“A global philosophy” – Sarah Teichmann, Wellcome Trust Sanger Institute
Creating a description of every cell in the human body, to act as a reference map for biomedical science, sounds like a madly ambitious pipe dream. Save for the fact that an international initiative has set about making it happen. A truly global project, the Human Cell Atlas aims to completely change how doctors and researchers understand, diagnose, and treat disease.
To find out more about the project we spoke to Dr Sarah Teichmann FMedSci, Head of Cellular Genetics at the Wellcome Trust Sanger Institute. Sarah will be speaking at Festival of Genomics London next year about her work in single cell genomics, and has previously described the Atlas as “the beginning of a new era of cellular understanding.”
FLG: How is the Human Cell Atlas project going?
ST: It’s going well, obviously it’s in the early stages at the moment. We’re in the pilot phase, so it’s a very exciting time. We’re finding our feet on how to shape the project forward.
We had a kick-off meeting at the Wellcome Trust in October with about a hundred scientists, funders, key people from industry, all from around the world. There is a lot of enthusiasm to take things forward and start to explore what the best technologies are going forward in terms of genomics, and in terms of spatial methods; what the best biological and clinical communities would be to take on different parts of the project.
This also involves fundraising, forming networks of scientists, exploring the computational technology, methods, and databases for processing and storage and so on. We have another meeting in February that will focus on technology for the consortium.
FLG: What kind of impact will the Human Cell Atlas have on healthcare?

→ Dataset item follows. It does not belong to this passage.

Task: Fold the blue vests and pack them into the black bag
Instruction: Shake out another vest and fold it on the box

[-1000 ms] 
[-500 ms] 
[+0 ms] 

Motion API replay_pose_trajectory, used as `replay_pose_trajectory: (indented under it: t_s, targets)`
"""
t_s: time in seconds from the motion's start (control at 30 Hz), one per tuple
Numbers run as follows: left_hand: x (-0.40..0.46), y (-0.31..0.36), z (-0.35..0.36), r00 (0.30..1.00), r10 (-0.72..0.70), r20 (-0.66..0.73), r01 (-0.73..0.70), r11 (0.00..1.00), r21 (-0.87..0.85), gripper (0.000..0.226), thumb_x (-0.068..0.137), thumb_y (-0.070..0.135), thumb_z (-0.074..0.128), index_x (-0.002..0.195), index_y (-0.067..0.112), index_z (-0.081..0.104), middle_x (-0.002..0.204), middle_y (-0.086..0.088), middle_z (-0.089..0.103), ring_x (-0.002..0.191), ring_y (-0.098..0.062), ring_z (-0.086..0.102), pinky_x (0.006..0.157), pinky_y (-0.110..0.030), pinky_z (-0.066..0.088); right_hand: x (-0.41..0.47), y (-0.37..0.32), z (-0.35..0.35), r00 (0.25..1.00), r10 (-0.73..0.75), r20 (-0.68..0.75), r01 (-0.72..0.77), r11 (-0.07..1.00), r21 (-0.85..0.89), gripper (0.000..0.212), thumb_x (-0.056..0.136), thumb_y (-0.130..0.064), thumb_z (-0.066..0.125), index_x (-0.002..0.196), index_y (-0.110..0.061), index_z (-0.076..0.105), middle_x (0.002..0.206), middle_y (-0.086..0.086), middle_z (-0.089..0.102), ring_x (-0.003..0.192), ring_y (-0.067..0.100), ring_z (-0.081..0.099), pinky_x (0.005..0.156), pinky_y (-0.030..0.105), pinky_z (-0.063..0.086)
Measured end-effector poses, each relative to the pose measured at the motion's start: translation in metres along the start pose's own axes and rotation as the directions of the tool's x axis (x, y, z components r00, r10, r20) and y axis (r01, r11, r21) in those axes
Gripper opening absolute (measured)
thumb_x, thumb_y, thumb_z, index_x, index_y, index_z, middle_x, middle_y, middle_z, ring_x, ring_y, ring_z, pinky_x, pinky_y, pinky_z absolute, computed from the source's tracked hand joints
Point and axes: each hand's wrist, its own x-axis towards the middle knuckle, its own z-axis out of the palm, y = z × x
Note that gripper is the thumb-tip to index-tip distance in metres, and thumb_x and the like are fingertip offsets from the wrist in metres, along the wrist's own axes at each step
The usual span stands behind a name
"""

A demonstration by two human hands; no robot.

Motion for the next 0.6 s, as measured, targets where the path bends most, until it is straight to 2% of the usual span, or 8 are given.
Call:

ST: It will have an impact on healthcare, as well as on basic science, in terms of understanding genetic diseases. It will have an impact in the sense that you will be able to understand the penetrance of a mutation, once you know the expression patterns in a comprehensive way across human cells and tissues. That will also have a direct impact in terms of interpreting toxicology of drugs, because sometimes genes are expressed in unexpected places and so side effects can be unexpected, but they can be predicted and interpreted in a much better way way if you have a comprehensive overview of expression patterns.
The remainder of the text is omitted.